Es el complejo del despojo y la marginación que está en los orígenes mismos de nuestra historia y nuestra identidad: la creencia infundada y arrogante (y a veces también fundada, claro) de que el mundo es una conspiración para cerrarnos el paso, una intriga en nuestra contra. Como si el odio hacia Colombia fuera la fuerza que hace girar al mundo; como si el mundo supiera bien dónde queda ‘Columbia’, que es como nos dicen.
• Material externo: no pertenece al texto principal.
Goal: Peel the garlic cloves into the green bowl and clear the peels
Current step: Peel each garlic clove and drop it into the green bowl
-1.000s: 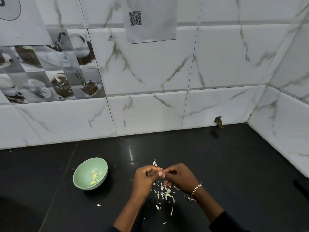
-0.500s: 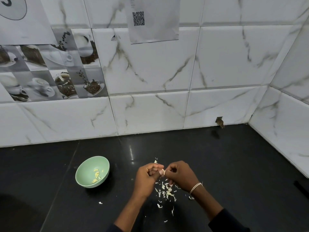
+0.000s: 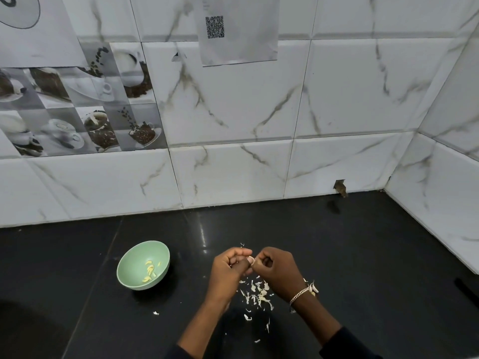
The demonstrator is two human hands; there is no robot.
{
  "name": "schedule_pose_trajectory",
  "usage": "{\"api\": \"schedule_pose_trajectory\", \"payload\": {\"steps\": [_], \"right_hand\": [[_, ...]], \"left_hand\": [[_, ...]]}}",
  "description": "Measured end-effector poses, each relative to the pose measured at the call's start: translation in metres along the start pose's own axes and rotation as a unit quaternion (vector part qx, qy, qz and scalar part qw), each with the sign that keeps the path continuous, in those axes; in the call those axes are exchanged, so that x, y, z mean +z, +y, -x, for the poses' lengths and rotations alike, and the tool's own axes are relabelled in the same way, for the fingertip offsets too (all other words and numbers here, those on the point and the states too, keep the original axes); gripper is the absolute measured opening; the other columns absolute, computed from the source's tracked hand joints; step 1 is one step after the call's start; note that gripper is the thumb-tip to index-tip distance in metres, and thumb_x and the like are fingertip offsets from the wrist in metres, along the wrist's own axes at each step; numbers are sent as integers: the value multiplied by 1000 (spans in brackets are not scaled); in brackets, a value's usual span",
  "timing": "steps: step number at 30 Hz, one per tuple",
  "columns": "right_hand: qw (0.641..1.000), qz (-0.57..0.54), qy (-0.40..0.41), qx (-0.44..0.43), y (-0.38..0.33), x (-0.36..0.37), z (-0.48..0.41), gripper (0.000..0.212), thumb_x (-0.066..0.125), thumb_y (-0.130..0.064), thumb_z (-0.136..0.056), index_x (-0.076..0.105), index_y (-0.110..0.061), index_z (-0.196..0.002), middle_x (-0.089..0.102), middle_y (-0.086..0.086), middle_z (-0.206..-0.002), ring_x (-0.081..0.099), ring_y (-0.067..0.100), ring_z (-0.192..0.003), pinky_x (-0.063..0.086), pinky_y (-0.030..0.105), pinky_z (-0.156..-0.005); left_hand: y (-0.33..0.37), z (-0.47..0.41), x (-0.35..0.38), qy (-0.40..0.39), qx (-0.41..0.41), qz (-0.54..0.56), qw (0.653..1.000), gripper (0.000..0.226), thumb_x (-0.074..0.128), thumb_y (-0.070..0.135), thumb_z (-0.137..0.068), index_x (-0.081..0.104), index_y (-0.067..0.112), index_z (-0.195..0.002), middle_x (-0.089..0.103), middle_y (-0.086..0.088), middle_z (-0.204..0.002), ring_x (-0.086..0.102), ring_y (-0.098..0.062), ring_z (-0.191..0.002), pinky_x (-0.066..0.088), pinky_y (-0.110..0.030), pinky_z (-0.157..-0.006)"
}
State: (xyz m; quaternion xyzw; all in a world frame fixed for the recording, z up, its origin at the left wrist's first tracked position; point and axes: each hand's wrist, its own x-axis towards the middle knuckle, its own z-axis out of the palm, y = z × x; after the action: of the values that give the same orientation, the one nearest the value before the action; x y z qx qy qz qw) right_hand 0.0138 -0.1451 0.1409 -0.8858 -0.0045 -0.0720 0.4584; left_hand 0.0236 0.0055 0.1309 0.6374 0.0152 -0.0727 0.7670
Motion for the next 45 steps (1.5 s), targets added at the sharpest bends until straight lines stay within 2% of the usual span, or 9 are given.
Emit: {"api": "schedule_pose_trajectory", "payload": {"steps": [5, 10, 18, 23, 25, 28, 31, 36, 45], "right_hand": [[1000, -21, 4, 1, -3, -6, 0, 13, 73, -15, -80, 68, -12, -67, 61, -6, -58, 52, 1, -54, 40, 14, -53], [999, -13, 32, 9, 2, -10, -2, 20, 71, -14, -82, 67, -19, -63, 61, -10, -55, 53, 1, -53, 41, 14, -53], [998, 43, -13, 45, 25, -11, -9, 10, 77, -22, -80, 76, -18, -71, 72, -7, -67, 66, 3, -66, 47, 12, -61], [992, 86, -76, 52, 29, -5, -8, 17, 65, -27, -93, 76, -16, -85, 72, 2, -87, 66, 12, -80, 54, 32, -79], [995, 75, -59, 41, 25, -6, -6, 27, 65, -33, -94, 72, -15, -75, 68, 4, -85, 63, 14, -76, 53, 35, -77], [1000, -11, -8, 25, 17, -10, -1, 15, 78, -36, -84, 72, -26, -75, 65, -4, -83, 62, 9, -69, 54, 25, -65], [993, -100, -47, 42, 8, -11, 0, 15, 83, -32, -81, 76, -20, -88, 73, 0, -83, 70, 13, -66, 56, 22, -58], [989, -121, -73, 38, 5, -10, -5, 12, 77, -22, -87, 76, -10, -86, 76, 5, -75, 70, 11, -62, 55, 22, -57], [997, -78, -11, 9, 12, 4, -4, 15, 68, -12, -92, 64, -14, -78, 69, 6, -66, 66, 12, -58, 57, 35, -59]], "left_hand": [[0, 1, 0, -10, -33, 90, 995, 14, 63, -10, -90, 71, -6, -100, 74, -18, -87, 71, -15, -78, 57, -20, -69], [-1, 2, -4, -23, -69, 175, 982, 19, 57, -13, -91, 67, -13, -107, 72, -25, -100, 72, -29, -91, 60, -24, -77], [-3, 4, -9, -32, -79, 168, 982, 27, 64, -12, -86, 67, -8, -112, 71, -28, -106, 73, -32, -95, 60, -25, -82], [-3, 3, -12, -27, -74, 149, 986, 24, 65, -12, -86, 70, -7, -109, 72, -27, -107, 72, -32, -96, 60, -23, -77], [-4, 4, -12, -19, -71, 130, 989, 24, 64, -12, -87, 71, -6, -109, 73, -25, -106, 72, -32, -97, 60, -23, -78], [-5, 6, -10, -15, -56, 88, 994, 24, 67, -9, -87, 70, -5, -110, 75, -23, -102, 73, -31, -95, 58, -30, -85], [-5, 6, -6, -14, -26, 36, 999, 21, 73, 0, -85, 74, 0, -106, 76, -21, -96, 71, -29, -90, 54, -39, -88], [-3, 7, -2, -15, 1, -23, 1000, 15, 75, 3, -86, 77, 5, -101, 78, -13, -92, 74, -19, -85, 56, -30, -80], [-5, 6, -1, -21, -58, 115, 991, 28, 74, 3, -81, 70, -9, -105, 73, -27, -103, 72, -30, -94, 59, -25, -79]]}}
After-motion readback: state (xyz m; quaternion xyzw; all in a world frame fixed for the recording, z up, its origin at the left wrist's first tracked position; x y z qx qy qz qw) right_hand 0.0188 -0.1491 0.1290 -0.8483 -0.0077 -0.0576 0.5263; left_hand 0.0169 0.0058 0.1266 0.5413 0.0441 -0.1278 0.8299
Por eso magnificamos hasta el ridículo, hasta la vergüenza y el enternecimiento, los triunfos de los ‘nuestros’ en el exterior: como si fueran los únicos que triunfan; como si con ellos pudiera el país entero –y hasta sí, porque eso hacemos– cogerse los genitales y salir corriendo a hacerles gestos obscenos y vulgares, de provocación, a todos aquellos que lo han aplastado y rechazado y estigmatizado y victimizado, “malparidos”. No siempre es solidaridad lo que nos lleva a alegrarnos por los triunfos de los colombianos cuando triunfan afuera. Porque si lo fuera, entre otras cosas, esa solidaridad sería aquí una regla y no una excepción cuando esos colombianos van apenas camino del triunfo, y lo que encuentran a su paso son más bien obstáculos y desdén y rechazo. Hasta que llega el bus de la victoria, todos a bordo, “siempre lo dije”.
Y que James meta hoy un gol o tres y que humille al Real Madrid, claro que sí, ojalá. De lo contrario oirá que muchos de sus compatriotas dicen que es un ‘pechofrío’ (tan argentinos), un perdedor, “siempre lo dije”.
Zidane, en cambio, dirá lo que siempre ha dicho: que es un gran jugador. “Calvo hijueputa”.